Data records

- - - -

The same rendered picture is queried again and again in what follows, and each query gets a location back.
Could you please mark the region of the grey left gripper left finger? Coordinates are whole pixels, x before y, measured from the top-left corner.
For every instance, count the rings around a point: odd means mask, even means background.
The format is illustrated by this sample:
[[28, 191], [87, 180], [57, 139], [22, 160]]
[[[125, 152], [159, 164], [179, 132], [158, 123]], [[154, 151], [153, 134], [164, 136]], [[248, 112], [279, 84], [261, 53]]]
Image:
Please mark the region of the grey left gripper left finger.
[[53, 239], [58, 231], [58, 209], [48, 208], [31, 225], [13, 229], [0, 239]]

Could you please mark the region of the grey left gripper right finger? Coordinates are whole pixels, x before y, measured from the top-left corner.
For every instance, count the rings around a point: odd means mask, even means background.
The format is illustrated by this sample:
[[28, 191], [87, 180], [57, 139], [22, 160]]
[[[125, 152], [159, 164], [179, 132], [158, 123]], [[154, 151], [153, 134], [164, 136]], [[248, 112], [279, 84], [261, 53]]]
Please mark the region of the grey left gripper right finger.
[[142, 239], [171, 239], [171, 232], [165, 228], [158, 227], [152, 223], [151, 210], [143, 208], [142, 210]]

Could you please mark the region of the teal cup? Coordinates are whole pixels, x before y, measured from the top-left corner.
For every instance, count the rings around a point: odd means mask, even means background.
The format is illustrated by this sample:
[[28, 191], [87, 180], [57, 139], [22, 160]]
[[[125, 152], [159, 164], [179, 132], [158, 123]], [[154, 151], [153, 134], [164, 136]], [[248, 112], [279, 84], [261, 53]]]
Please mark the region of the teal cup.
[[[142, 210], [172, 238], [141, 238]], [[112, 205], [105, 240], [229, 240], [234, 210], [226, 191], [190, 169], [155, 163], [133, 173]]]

- - - -

Task description
Each record must be duplicated exactly, with none missing.

Written response
The same rendered picture is queried again and again in what follows, and each query gets a location back.
Could you please mark the region of the grey left gripper left finger? Coordinates are whole pixels, x before y, measured from the top-left corner.
For every instance, count the rings around a point: odd means mask, even means background.
The format is illustrated by this sample:
[[28, 191], [87, 180], [57, 139], [22, 160]]
[[[125, 152], [159, 164], [179, 132], [158, 123]], [[154, 151], [153, 134], [164, 136]], [[248, 112], [279, 84], [261, 53]]]
Image:
Please mark the region of the grey left gripper left finger.
[[53, 239], [58, 231], [58, 209], [48, 208], [31, 225], [13, 229], [0, 239]]

Could you please mark the region of the grey left gripper right finger? Coordinates are whole pixels, x before y, measured from the top-left corner.
For every instance, count the rings around a point: odd means mask, even means background.
The format is illustrated by this sample:
[[28, 191], [87, 180], [57, 139], [22, 160]]
[[[125, 152], [159, 164], [179, 132], [158, 123]], [[154, 151], [153, 134], [164, 136]], [[248, 112], [279, 84], [261, 53]]]
Please mark the region of the grey left gripper right finger.
[[142, 239], [171, 239], [171, 232], [165, 228], [158, 227], [152, 223], [151, 210], [143, 208], [142, 210]]

Could you please mark the region of the teal cup? Coordinates are whole pixels, x before y, measured from the top-left corner.
For every instance, count the rings around a point: odd means mask, even means background.
The format is illustrated by this sample:
[[28, 191], [87, 180], [57, 139], [22, 160]]
[[[125, 152], [159, 164], [179, 132], [158, 123]], [[154, 151], [153, 134], [164, 136]], [[248, 112], [279, 84], [261, 53]]]
Please mark the region of the teal cup.
[[[142, 210], [172, 238], [141, 238]], [[112, 205], [105, 240], [229, 240], [234, 210], [226, 191], [190, 169], [155, 163], [133, 173]]]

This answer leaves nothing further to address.